*RAW DATA*
++++
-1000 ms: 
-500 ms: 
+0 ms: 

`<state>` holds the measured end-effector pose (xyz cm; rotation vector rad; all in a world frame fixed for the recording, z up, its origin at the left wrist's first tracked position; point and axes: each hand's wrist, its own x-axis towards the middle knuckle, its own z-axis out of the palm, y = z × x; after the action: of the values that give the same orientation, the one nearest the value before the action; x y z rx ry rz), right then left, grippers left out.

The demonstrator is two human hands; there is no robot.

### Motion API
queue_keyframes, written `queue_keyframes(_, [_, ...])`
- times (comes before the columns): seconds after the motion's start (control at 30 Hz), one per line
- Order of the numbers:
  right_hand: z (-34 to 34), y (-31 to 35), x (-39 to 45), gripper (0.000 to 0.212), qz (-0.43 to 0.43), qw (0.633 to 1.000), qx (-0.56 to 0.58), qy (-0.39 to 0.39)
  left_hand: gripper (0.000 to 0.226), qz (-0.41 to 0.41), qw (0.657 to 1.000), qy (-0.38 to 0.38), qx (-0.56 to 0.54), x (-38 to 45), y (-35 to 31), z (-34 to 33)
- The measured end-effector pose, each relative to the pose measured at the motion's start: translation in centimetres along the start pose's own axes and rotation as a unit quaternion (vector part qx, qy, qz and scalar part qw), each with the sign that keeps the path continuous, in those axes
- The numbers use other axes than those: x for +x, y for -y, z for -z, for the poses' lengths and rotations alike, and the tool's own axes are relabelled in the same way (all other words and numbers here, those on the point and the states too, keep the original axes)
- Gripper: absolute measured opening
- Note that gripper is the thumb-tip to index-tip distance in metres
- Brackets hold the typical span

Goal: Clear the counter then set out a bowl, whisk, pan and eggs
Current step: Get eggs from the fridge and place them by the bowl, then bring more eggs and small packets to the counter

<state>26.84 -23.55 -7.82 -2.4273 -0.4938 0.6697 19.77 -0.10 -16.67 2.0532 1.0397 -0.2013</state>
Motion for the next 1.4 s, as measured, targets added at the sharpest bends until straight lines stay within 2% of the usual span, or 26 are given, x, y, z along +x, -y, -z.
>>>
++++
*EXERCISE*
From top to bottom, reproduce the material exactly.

*SOLUTION TO THE PROBLEM*
-1000 ms: 
-500 ms: 
+0 ms: 

`<state>` holds the measured end-effector pose (xyz cm; rotation vector rad; all in a world frame fixed for the recording, z up, its origin at the left wrist's first tracked position; point and axes: each hand's wrist, its own x-axis towards the middle knuckle, its own z-axis out of the palm, y = z × x; after the action: of the values that give the same orientation, the one nearest the value before the action; x y z rx ry rz), right then left, grippers left out.

The demonstrator is two human hands; there is no robot.

### Motion API
queue_keyframes, written `queue_keyframes(_, [_, ...])`
- times (comes before the columns): seconds after the motion's start (control at 30 Hz), one per line
- Order of the numbers:
  right_hand: z (-34 to 34), y (-31 to 35), x (-39 to 45), gripper (0.000 to 0.212), qz (-0.43 to 0.43), qw (0.633 to 1.000), qx (-0.56 to 0.58), qy (-0.39 to 0.39)
  left_hand: gripper (0.000 to 0.226), qz (-0.41 to 0.41), qw (0.657 to 1.000), qy (-0.38 to 0.38), qx (-0.56 to 0.54), x (-38 to 45), y (-35 to 31), z (-34 to 33)
- The measured end-effector pose, each relative to the pose measured at the motion's start: translation in centimetres along the start pose's own axes and rotation as a unit quaternion (vector part qx, qy, qz and scalar part qw), each with the sign that keeps the path continuous, in those axes
- The numbers use other axes than those: x for +x, y for -y, z for -z, for the poses' lengths and rotations alike, and the tool's own axes are relabelled in the same way (all other words and numbers here, those on the point and the states too, keep the original axes)
- Gripper: absolute measured opening
- Note that gripper is the thumb-tip to index-tip distance in metres
- Brackets hold the typical span

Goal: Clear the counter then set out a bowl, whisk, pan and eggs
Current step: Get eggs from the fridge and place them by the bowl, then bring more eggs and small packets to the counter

<state>26.84 -23.55 -7.82 -2.4273 -0.4938 0.6697 19.77 -0.10 -16.67 2.0532 1.0397 -0.2013</state>
Motion for the next 1.4 s, as measured, targets added at the sharpest bends until straight lines stay within 2% of the usual span, or 26 are given, x, y, z along +x, -y, -z.
>>>

Nothing further is needed for the answer.